Coronary Artery Obstruction
Although careful measurements of valve stent height, sino-tubular junction height, sinus of Valsalva diameter, leaflet calcification, and coronary artery heights are made in the TAVR planning stages, there may be unexpected coronary artery obstruction after valve deployment.15 This obstruction can result in acute myocardial ischemia, myocardial dysfunction, and cardiogenic shock. The anesthesia team must be prepared with inotropes, antiarrhythmic medications, and potential preparations for cardiopulmonary bypass. The heart team can avoid this complication with careful preoperative planning, pre-placement of a coronary stent (“parked” in the coronary artery, but not deployed), or 70% deployment of a self-expanding valve. At that point, aortic root angiography can help determine if a coronary obstruction will occur. The self-expanding valve can be recaptured and removed if a coronary obstruction appears likely to occur.
Misplaced Heart Valve
A transcatheter valve can be deployed in a way that creates severe aortic valve insufficiency.16 Obstruction of the left ventricular outflow tract is extremely unlikely. Valvular insufficiency may be treated by secondary balloon dilation, to further expand the valve, or by the placement of another transcatheter heart valve. If the patient is hemodynamically unstable due to severe, acute, aortic regurgitation, the anesthesia team should be prepared to support the patient with appropriate inotropic therapy. Valves that embolize may become lodged in the aorta, often without any particular hemodynamic impact. Embolization into the left ventricle is more serious, as surgery is the only means of removing the valve. The anesthesia team should be actively involved in conversations with the heart team about potential cardiopulmonary bypass and open techniques to retrieve or repair the misplaced valve.
Acute Aortic Dissection
Rarely, deployment of a transcatheter valve results in an intimal injury near the sino-tubular junction.17 These injuries may cause acute aortic dissection, which presents with unexpected chest pain. If the patient is in a hybrid operating room, TEE or angiography may confirm it. If the patient is in the recovery area, an emergent computed tomographic angiography would be diagnostic. Control of blood pressure within a normal range would be the primary goal of the anesthesia team, in these cases, and preparations for emergency surgery would be expected. Consideration should be given to the placement of hemodynamic monitoring catheters, recognizing that right axillary artery cannulation for cardiopulmonary bypass may be necessary.
Conclusion
When considering complications of TAVR, the anesthesia team should be prepared for both common and unusual events. TAVR is generally safe, even with a minimalist approach, performed in the heart catheterization laboratory. The anesthesiologist is sometimes called upon to treat emergent conditions in the perioperative period of TAVR cases; in this regard, “forewarned is forearmed”.
Funding Statement
This research was supported (in whole or in part) by HCA Healthcare and/or an HCA Healthcare affiliated entity.
Footnotes
Conflicts of Interest
The authors declare they have no conflicts of interest.

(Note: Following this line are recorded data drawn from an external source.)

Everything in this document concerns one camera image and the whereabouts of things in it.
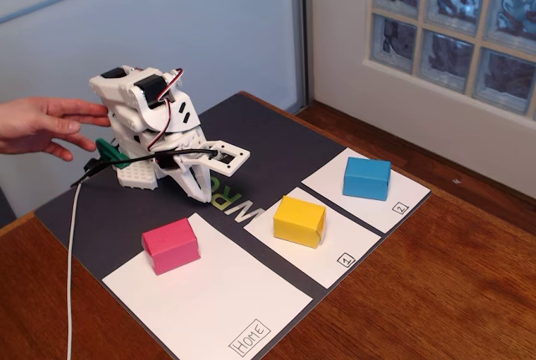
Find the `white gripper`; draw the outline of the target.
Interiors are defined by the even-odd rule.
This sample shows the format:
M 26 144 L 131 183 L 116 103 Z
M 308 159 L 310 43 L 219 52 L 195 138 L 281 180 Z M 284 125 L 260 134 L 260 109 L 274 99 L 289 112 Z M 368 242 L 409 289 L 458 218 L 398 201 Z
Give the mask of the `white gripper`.
M 165 133 L 147 152 L 153 154 L 188 149 L 209 149 L 209 142 L 201 126 L 184 132 Z M 211 201 L 210 170 L 199 162 L 203 158 L 208 159 L 209 154 L 166 155 L 146 160 L 144 169 L 151 172 L 162 172 L 165 176 L 171 177 L 189 198 L 209 203 Z

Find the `bare human hand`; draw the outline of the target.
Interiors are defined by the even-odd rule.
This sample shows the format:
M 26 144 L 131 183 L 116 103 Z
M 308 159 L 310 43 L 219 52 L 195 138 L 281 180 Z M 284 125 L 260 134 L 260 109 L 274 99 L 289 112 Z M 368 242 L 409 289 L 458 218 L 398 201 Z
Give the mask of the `bare human hand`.
M 1 153 L 18 155 L 44 152 L 65 162 L 72 152 L 66 141 L 93 152 L 96 144 L 80 133 L 83 124 L 108 127 L 108 109 L 80 99 L 28 97 L 1 104 Z

The authors are employees of Grand Strand Medical Center, a hospital affiliated with the journal’s publisher.
This research was supported (in whole or in part) by HCA Healthcare and/or an HCA Healthcare affiliated entity. The views expressed in this publication represent those of the author(s) and do not necessarily represent the official views of HCA Healthcare or any of its affiliated entities.
References
- 1. Carroll JD, Mack MJ, Vemulapalli S, et al. STS-ACC TVT Registry of Transcatheter Aortic Valve Replacement. J Am Coll Cardiol. 2020;76(21):2492–2516. doi: 10.1016/j.jacc.2020.09.595. [DOI] [PubMed] [Google Scholar]
- 2. Afshar AH, Pourafkari L, Nader ND. Periprocedural considerations of transcatheter aortic valve implantation for anesthesiologists. J Cardiovasc Thorac Res. 2016;8(2):49–55. doi: 10.15171/jcvtr.2016.10. [DOI] [PMC free article] [PubMed] [Google Scholar]
- 3. Leipsic J, Gurvitch R, Labounty TM, et al. Multidetector computed tomography in transcatheter aortic valve implantation. JACC Cardiovasc Imaging. 2011;4(4):416–429. doi: 10.1016/j.jcmg.2011.01.014. [DOI] [PubMed] [Google Scholar]
- 4.Jensen HA, Syed A, Furtado A, Murdock JE, Thourani VH. Alternate vessel approaches to transcatheter aortic valve replacement (TAVR) In: Ailawadi G, Kron I, editors. Catheter Based Valve and Aortic Surgery. New York: Springer; 2016. [DOI] [Google Scholar]
- 5. Ben-Dor I, Looser PM, Maluenda G, et al. Transcatheter aortic valve replacement under monitored anesthesia care versus general anesthesia with intubation. Cardiovasc Revasc Med. 2012;13(4):207–210. doi: 10.1016/j.carrev.2012.02.002. [DOI] [PubMed] [Google Scholar]
- 6. Huang PH, Eisenhauer AC. Transcatheter aortic valve replacement using the Edwards SAPIEN transcatheter heart valves. Cardiol Clin. 2013;31(3):337–350. doi: 10.1016/j.ccl.2013.05.009. [DOI] [PubMed] [Google Scholar]
- 7.Manuals.medtronic.com. 2021. [Accessed 6 October 2021]. [online] Available at: < https://manuals.medtronic.com/content/dam/emanuals/cardio/M987524A001DOC1_RevG_view_color.pdf>.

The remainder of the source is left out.